== Segment start ==

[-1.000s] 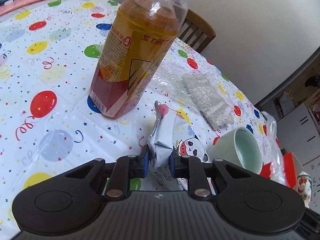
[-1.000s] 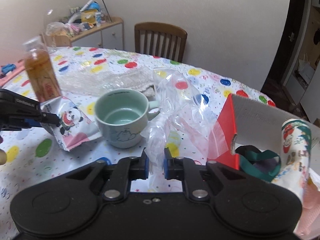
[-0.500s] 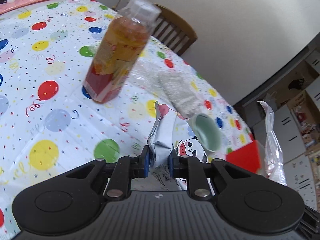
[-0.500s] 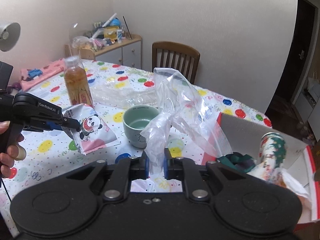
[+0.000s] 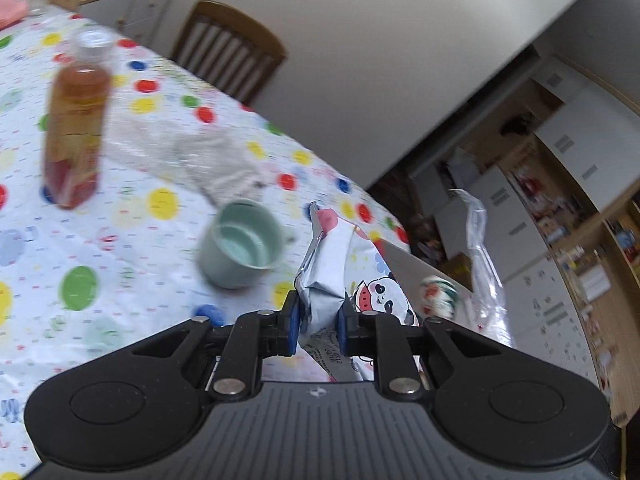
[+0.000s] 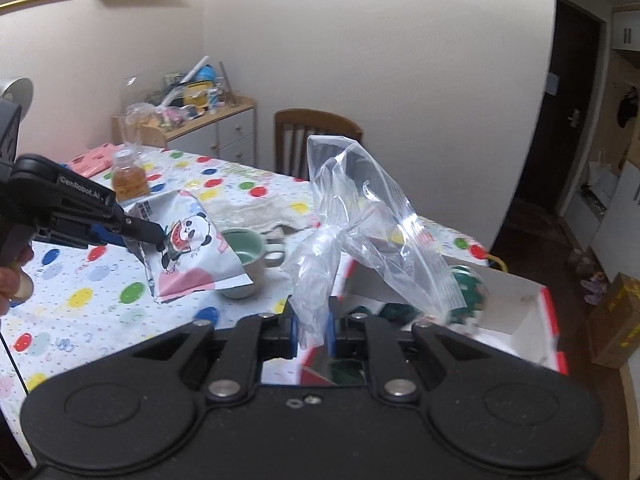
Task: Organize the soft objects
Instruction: 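Carry the snack bag and plastic bag with both grippers over the red box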
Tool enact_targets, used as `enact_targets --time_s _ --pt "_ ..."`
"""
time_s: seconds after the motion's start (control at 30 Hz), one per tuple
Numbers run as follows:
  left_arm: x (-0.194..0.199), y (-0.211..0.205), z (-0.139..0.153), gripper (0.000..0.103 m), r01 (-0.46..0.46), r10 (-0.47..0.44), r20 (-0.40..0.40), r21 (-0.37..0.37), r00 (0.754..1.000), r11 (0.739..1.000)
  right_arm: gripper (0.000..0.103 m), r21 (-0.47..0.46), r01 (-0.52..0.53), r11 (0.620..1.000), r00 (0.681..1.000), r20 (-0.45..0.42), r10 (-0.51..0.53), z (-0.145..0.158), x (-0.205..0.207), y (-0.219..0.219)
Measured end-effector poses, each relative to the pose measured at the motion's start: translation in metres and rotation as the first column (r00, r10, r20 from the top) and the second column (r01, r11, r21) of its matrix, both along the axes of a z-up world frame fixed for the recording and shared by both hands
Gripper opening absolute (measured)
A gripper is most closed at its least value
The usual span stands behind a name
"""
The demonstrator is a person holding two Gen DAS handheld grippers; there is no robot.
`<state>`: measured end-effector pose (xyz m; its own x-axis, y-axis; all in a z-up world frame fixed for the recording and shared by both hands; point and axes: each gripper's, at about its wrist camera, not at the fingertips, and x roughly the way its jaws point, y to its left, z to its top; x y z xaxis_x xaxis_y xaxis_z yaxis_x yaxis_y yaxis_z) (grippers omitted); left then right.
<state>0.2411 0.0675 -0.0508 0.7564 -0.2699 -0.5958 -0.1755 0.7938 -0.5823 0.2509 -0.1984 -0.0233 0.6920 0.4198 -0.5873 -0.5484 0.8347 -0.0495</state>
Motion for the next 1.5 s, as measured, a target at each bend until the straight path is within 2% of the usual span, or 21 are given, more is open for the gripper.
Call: enact_targets --time_s 0.2,0.4,0.5,0.63,0.83,0.97,1.07,1.37,1.5 --pt "0.023 -0.046 0.009 0.018 0.125 -0.126 0.012 0.032 0.992 0.992 0.012 -0.01 0.06 0.998 0.998 0.01 -0.06 -0.003 0.002 -0.035" --pt "0.051 -0.086 0.008 0.018 0.252 -0.25 -0.03 0.071 0.968 0.965 0.012 -0.02 0.116 0.993 0.993 0.001 -0.116 -0.012 0.007 -0.065" --pt "0.065 -0.102 0.009 0.018 0.302 -0.298 -0.052 0.116 0.953 0.946 0.012 -0.028 0.134 0.991 0.991 0.001 -0.134 -0.017 0.01 -0.077" --pt "0.084 -0.12 0.012 0.018 0.351 -0.344 -0.069 0.203 0.936 0.914 0.012 -0.042 0.152 0.988 0.988 -0.004 -0.152 -0.024 0.015 -0.092" --pt "0.117 -0.145 0.013 0.018 0.421 -0.402 -0.131 0.355 0.906 0.835 0.012 -0.073 0.165 0.984 0.986 -0.01 -0.166 -0.035 0.027 -0.102" --pt "0.14 -0.158 0.008 0.018 0.468 -0.433 -0.18 0.41 0.883 0.783 0.012 -0.086 0.169 0.982 0.985 -0.024 -0.171 -0.043 0.042 -0.107" --pt "0.155 -0.168 0.003 0.018 0.485 -0.443 -0.202 0.432 0.874 0.76 0.012 -0.099 0.165 0.981 0.985 -0.036 -0.169 -0.05 0.053 -0.108" --pt "0.183 -0.189 -0.02 0.018 0.492 -0.432 -0.237 0.414 0.87 0.766 0.012 -0.13 0.149 0.98 0.981 -0.102 -0.163 -0.07 0.082 -0.105" --pt "0.19 -0.191 -0.031 0.018 0.475 -0.408 -0.245 0.404 0.879 0.782 0.013 -0.144 0.139 0.98 0.979 -0.126 -0.157 -0.08 0.087 -0.102"
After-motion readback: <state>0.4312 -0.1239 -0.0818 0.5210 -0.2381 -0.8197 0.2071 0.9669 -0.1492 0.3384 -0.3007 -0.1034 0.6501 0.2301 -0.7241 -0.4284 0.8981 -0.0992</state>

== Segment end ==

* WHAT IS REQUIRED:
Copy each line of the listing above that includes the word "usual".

* EXERCISE SOLUTION:
The usual span stands behind a name
Motion for the next 1.5 s, as measured, a target at each bend until the straight path is within 2% of the usual span, or 21 are given, more is open for the gripper.

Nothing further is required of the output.